## Task item:
Please quote exactly the opening lines of the data, from the first line to the one where "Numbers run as" appears.

## Data block:
════════════════════

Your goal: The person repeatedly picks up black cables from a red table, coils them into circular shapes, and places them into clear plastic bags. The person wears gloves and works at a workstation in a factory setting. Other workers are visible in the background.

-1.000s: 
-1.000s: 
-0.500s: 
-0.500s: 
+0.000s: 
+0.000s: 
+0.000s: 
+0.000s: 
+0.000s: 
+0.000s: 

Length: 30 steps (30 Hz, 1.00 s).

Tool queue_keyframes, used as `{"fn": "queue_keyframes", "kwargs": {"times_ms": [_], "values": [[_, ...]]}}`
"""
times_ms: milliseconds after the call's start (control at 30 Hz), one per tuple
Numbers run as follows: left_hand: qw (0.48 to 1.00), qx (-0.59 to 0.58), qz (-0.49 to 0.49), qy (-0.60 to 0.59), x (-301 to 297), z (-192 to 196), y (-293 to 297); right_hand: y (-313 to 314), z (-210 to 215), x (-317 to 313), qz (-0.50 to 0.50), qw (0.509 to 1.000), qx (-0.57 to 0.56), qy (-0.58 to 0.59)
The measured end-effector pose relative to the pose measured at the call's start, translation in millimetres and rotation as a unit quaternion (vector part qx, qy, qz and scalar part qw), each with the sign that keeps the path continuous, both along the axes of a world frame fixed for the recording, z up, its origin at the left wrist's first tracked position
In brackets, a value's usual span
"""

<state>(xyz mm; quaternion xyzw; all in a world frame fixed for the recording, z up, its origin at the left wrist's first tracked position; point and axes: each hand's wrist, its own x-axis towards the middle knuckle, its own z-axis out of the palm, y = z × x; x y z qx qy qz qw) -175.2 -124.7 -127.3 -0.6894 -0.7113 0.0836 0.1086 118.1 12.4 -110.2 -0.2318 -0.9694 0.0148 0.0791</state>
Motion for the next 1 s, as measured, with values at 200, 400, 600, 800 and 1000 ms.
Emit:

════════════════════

## Expected answer:
Your goal: The person repeatedly picks up black cables from a red table, coils them into circular shapes, and places them into clear plastic bags. The person wears gloves and works at a workstation in a factory setting. Other workers are visible in the background.

-1.000s: 
-1.000s: 
-0.500s: 
-0.500s: 
+0.000s: 
+0.000s: 
+0.000s: 
+0.000s: 
+0.000s: 
+0.000s: 

Length: 30 steps (30 Hz, 1.00 s).

Tool queue_keyframes, used as `{"fn": "queue_keyframes", "kwargs": {"times_ms": [_], "values": [[_, ...]]}}`
"""
times_ms: milliseconds after the call's start (control at 30 Hz), one per tuple
Numbers run as follows: left_hand: qw (0.48 to 1.00), qx (-0.59 to 0.58), qz (-0.49 to 0.49), qy (-0.60 to 0.59), x (-301 to 297), z (-192 to 196), y (-293 to 297); right_hand: y (-313 to 314), z (-210 to 215), x (-317 to 313), qz (-0.50 to 0.50), qw (0.509 to 1.000), qx (-0.57 to 0.56), qy (-0.58 to 0.59)

Nothing else goes with this output.